I saw that the language he is working on for his PhD was listed on Wikipedia and flagged for deletion. Then I saw that that page had initially been created that same day solely for the purpose of marking it for deletion.
Seriously, person who did this? I thought wasting time browsing news sites like HN and reddit was bad enough but this... this proves that the internet is a very serious business indeed.
Why not just formalize WikiProject rankings? Instead of being deleted, all articles with verifiable, independent sources should be graded on quality and importance by those involved in the relevant WikiProject(s).
I think exposing that kind of metadata would be really, really useful.
I think the biggest problem I have with the notability guidelines is that none of the editors (pedantic as they tend to be) understand what the word "guideline" means. Most of the AfD discussions center around WP:N. Yet notability is a scarily vague and personal criteria. In this case, the original deletion discussion appeared to be 100% in favor of keeping the articles in question with only Monsanto against. The only apparent question was WP:N and despite quite a bit of evidence demonstrating notability, the editor appeared to unilaterally delete the articles.
In other words, this demonstrates that the burden of proof, why an article must be included in AfD cases, is on the people who wish for it to be included. If you aren't personally monitoring thousands of articles that you may or may not be interested in at that moment, you may never even have a chance to participate in an AfD discussion!
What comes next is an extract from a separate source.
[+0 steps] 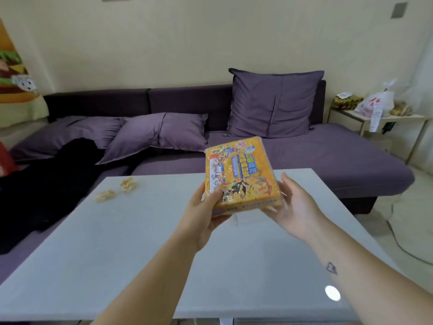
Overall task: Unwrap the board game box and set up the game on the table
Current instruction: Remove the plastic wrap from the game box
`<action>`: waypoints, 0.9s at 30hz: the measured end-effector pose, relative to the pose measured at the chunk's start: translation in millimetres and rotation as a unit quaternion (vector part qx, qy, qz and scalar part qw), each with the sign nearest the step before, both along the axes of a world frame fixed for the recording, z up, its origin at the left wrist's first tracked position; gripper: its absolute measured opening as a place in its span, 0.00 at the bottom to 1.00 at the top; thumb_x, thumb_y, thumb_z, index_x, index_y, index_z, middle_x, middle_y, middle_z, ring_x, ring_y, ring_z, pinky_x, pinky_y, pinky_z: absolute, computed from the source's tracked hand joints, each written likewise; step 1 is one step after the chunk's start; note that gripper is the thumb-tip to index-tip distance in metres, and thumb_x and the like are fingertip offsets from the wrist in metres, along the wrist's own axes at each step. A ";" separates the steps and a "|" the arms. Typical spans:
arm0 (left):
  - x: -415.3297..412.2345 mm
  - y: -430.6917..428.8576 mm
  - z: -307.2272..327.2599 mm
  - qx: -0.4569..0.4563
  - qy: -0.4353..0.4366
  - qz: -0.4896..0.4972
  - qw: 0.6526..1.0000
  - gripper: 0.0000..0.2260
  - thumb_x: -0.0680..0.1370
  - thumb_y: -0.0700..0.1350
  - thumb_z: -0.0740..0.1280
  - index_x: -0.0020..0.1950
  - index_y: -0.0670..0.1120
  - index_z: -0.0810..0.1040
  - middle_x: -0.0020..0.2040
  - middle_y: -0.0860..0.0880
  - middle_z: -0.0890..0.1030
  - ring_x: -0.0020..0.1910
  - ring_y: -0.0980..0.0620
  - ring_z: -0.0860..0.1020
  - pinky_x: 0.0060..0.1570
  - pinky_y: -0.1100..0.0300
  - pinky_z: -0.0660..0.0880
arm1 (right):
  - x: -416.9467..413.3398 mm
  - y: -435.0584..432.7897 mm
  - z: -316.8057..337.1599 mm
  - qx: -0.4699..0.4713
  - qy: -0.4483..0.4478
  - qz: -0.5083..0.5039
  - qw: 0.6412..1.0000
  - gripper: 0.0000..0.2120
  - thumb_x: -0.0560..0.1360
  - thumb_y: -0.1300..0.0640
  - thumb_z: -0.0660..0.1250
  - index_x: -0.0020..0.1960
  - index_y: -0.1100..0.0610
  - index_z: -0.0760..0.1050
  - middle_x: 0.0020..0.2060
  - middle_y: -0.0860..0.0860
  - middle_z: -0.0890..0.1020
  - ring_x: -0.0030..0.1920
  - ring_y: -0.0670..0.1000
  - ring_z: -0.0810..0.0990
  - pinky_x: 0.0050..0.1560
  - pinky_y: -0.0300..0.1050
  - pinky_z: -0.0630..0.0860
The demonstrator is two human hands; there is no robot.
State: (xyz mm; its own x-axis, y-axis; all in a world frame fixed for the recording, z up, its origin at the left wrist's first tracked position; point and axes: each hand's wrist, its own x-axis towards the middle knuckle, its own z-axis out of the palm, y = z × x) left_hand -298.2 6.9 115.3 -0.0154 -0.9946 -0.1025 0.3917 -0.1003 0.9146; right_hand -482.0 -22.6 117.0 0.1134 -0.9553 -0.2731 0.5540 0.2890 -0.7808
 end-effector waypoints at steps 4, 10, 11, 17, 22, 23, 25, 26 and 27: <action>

And if you don't participate, the article gets deleted (or even if you do participate, like in this case, the article gets deleted). The default outcome of the process is to delete, it's fundamentally a knowledge removal operation without any clear method for ensuring continued inclusion! Talk about a process that doesn't make any sense.
So in this particular case, a single individual, unable to recall these languages off the top of his head, flagged these articles for AfD, the discussion voted all to keep, he cited WP:N and BAM! they're all gone.
If this "process" as it were were applied across all of wikipedia (suppose every article in WP were flagged AfD) then we'd be left with only the most famous proper nouns that most people could be reasonably expected to know already as common knowledge! What's the point of WP then?
Apologies, it's terribly easy to drop into jargonland when discussing Wikipedia.
AfD is "Article for Deletion".
WP:N are the notability guidelines Wikipedians are supposed to use when deciding if something is notable enough to be included and to keep out one-off topics.
http://en.wikipedia.org/wiki/User:Christopher_Monsanto
One of his arguments is that these languages are often only mentioned in conference proceedings.
How you get to be a PhD student in computer science without realising that conference proceedings are the leading distribution mechanism for knowledge in the CS research world is a mystery.
I may only be a humble honours student, but the central importance of conferences over journals has been drummed into me over and over by my professors.